In electron microscopy (EM), samples are imaged in a high vacuum. Such a vacuum is incompatible with biological samples such as cells; the water would boil off, and the difference in pressure would explode the cell. In room-temperature EM techniques, samples are therefore prepared by fixation and dehydration. Another approach to stabilize biological samples, however, is to freeze them (cryo-electron microscopy or cryoEM). As in other electron cryomicroscopy techniques, samples for cryoET (typically small cells such as Bacteria, Archaea, or viruses) are prepared in standard aqueous media and applied to an EM grid. The grid is then plunged into a cryogen (typically liquid ethane) so efficiently such that water molecules do not have time to rearrange into a crystalline lattice.[3] The resulting water state is called "vitreous ice" and preserves native cellular structures, such as lipid membranes, that would normally be destroyed by freezing. Plunge-frozen samples are subsequently kept at liquid-nitrogen temperatures through storage and imaging so that the water never warms enough to crystallize.

Samples are imaged in a transmission electron microscope (TEM). As in other electron tomography techniques, the sample is tilted to different angles relative to the electron beam (typically every 1 or 2 degrees from about −60° to +60°), and an image is acquired at each angle.[5] This tilt-series of images can then be computationally reconstructed into a three-dimensional view of the object of interest.[6] This is called a tomogram, or tomographic reconstruction.

Potential for high-resolution in situ imaging[edit]
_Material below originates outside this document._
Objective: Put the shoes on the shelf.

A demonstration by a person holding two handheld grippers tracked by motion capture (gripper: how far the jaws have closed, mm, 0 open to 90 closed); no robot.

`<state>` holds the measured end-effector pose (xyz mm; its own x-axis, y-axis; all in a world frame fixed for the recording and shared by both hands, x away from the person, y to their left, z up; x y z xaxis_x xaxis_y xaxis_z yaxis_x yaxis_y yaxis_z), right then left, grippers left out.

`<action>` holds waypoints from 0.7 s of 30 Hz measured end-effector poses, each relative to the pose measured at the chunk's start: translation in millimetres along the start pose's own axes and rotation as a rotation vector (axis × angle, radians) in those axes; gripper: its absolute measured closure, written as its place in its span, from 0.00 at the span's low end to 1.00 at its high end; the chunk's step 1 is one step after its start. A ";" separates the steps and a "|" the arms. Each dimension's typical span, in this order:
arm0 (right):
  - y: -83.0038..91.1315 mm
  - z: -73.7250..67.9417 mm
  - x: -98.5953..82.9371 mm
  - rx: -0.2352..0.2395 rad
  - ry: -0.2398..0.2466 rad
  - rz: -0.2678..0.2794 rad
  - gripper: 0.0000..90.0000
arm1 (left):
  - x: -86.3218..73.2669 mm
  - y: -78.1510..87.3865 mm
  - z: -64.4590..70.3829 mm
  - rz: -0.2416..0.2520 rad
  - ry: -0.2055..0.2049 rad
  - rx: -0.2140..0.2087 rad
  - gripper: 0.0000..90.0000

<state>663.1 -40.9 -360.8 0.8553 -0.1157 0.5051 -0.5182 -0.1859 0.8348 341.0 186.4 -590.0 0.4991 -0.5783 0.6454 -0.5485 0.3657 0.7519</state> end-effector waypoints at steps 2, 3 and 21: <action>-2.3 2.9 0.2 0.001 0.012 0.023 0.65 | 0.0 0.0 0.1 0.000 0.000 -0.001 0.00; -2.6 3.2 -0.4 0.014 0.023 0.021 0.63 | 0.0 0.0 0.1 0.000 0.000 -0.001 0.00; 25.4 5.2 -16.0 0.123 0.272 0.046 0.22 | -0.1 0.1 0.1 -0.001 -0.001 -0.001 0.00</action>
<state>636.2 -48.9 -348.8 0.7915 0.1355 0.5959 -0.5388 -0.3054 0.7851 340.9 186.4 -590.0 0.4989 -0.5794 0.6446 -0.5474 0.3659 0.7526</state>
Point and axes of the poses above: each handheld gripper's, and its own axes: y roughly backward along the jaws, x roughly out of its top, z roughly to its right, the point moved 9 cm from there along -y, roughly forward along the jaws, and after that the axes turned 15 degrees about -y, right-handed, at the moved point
One of the most commonly cited benefits of cryoET is the ability to reconstruct 3D volumes of individual objects (proteins, cells, etc.) rather than necessitating multiple copies of the sample in crystallographic methods or in other cryoEM imaging methods like single particle analysis.[7] CryoET is considered to be an in situ method when used on an unperturbed cell or other system since plunge-freezing fixes the sample in place fast enough to cause minimal changes to atomic positioning.[8]


Sample thickness[edit]

In transmission electron microscopy (TEM), because electrons interact strongly with matter, samples must be kept very thin to not cause samples to darken due to multiple elastic scattering events. Therefore, in cryoET, samples are generally less than ~500 nm thick. For this reason, most cryoET studies have focused on purified macromolecular complexes, viruses, or small cells such as those of many species of Bacteria and Archaea.[1] For example, cryoET has been used to understand encapsulation of 12 nm size protein cage nanoparticles inside 60 nm sized virus-like nanoparticles.[9]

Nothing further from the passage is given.